In places, Middlesex reads like an autobiography. And with Callie born in the same year as Eugenides (1960), and raised in the same Detroit suburb by Greek-American parents, it's hardly surprising.

But when Deutsche Welle spoke to Eugenides, at Berlin's famed hangout for intellectuals, Café Einstein, he was quick to insist that at most his family provides a mere backdrop for Middlesex: "Most of the story is invented. The narrator is a hermaphrodite, which I am not. The grandparents have an incestuous relationship, which mine, I must point out, did not. ...I drew on the skeleton of my family history to give the book a reality and ground it in reality."

Either way, Callie's story as a hermaphrodite -- a person who has both male and female sexual organs -- is an extreme concept. Even bizarre perhaps. And yet, like The Virgin Suicides before it, the themes in Middlesex are actually universal.

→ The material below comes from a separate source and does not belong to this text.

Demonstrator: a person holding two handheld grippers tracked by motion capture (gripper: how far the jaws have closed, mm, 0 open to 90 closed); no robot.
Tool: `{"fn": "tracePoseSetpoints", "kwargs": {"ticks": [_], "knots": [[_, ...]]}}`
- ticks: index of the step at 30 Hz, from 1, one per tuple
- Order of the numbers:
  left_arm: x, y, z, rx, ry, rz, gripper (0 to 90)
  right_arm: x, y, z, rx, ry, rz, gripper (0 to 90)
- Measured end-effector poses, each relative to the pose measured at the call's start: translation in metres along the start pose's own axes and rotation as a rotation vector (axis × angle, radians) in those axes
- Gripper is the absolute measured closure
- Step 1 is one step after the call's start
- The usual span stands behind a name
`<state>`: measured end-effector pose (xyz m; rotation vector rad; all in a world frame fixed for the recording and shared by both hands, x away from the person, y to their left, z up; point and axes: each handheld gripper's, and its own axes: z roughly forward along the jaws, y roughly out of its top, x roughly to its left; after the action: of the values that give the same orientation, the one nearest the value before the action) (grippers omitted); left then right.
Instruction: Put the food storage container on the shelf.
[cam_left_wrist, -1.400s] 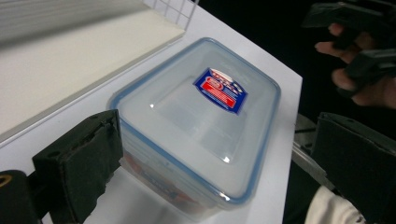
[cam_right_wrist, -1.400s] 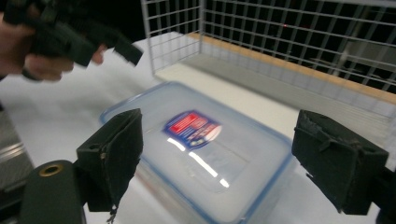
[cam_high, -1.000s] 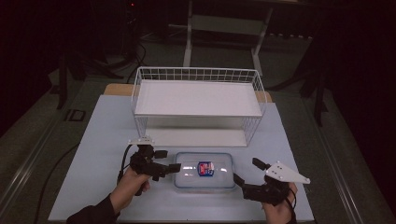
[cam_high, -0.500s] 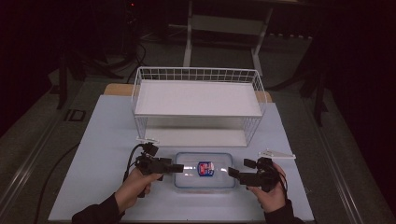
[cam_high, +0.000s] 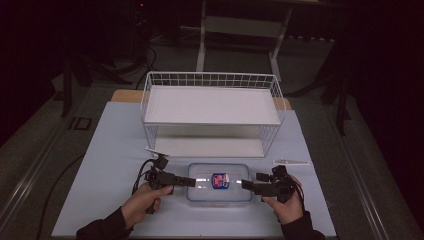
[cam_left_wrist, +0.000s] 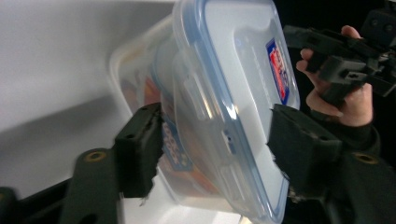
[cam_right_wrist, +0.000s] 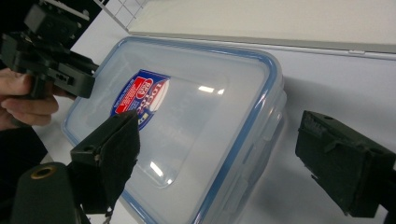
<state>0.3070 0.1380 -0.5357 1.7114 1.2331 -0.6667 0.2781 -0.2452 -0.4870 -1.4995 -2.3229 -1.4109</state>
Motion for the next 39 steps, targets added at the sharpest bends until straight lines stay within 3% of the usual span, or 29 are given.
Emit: {"fn": "tracePoseSetpoints", "kwargs": {"ticks": [3,4,10,13,18,22,25,39], "knots": [[0.003,0.0,-0.005,-0.022,-0.03,-0.016,42.9,-0.001,-0.002,-0.002,-0.002,0.01,0.012,14.2],[0.001,0.0,-0.007,-0.023,-0.017,0.005,50.4,-0.003,-0.004,-0.002,0.006,0.015,0.025,14.8],[-0.002,0.001,-0.008,-0.014,-0.014,0.017,51.4,-0.006,-0.008,0.001,0.033,0.026,0.047,16.6],[-0.007,0.0,-0.008,-0.009,-0.024,0.06,54.0,-0.007,-0.008,0.0,0.037,0.042,0.058,19.4],[-0.012,-0.003,-0.009,-0.01,-0.028,0.094,55.8,-0.009,-0.007,-0.001,0.049,0.066,0.084,26.5],[-0.013,-0.006,-0.011,-0.014,-0.032,0.115,56.7,-0.013,-0.011,0.001,0.088,0.086,0.095,29.2],[-0.014,-0.007,-0.011,-0.016,-0.031,0.121,56.8,-0.018,-0.012,0.001,0.097,0.127,0.122,32.6],[-0.021,-0.013,-0.012,-0.031,-0.006,0.149,57.2,-0.026,-0.02,-0.004,0.115,0.219,0.202,44.8]]}}
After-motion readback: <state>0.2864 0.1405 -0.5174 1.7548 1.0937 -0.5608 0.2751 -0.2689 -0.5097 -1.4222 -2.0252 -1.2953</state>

"What I do is take something that might sound freaky at first and make it very normal," says Eugenides. "I think that if you read Middlesex, the idea of hermaphrodites will become much closer to your own experience. It's really symbolic of the change we all go through at puberty and the sexual confusion that we all have at adolescence. But all I can say is that the books I've written sound extreme but they're actually about experiences that, I think, everyone goes through."

The best things come to those who wait

Eugenides has won a number of awards for his fiction, which includes short stories. A master's graduate of Stanford University, he has received fellowships from the Guggenheim Foundation and The National Foundation for the Arts, a Whiting Writers' Award, the Harold D. Vursell Award from The American Academy of Arts and Letters, and most recently a fellowship from the Berliner Artist Program of the German Academic Exchange Service and the American Academy in Berlin.

So, while Eugenides may have been out of sight for almost a decade, he's clearly been hard at work. And his re-emergence on the international literary scene was greeted enthusiastically by that old fan of his: novelist Jay McInerney.

He told the British weekly newspaper, The Observer, that Middlesex was one of his favorite books of the year, adding, "[It's] the great Greek-American hermaphrodite epic that we didn't realize we needed until we read it. Now I know what he's been up to these past 10 years."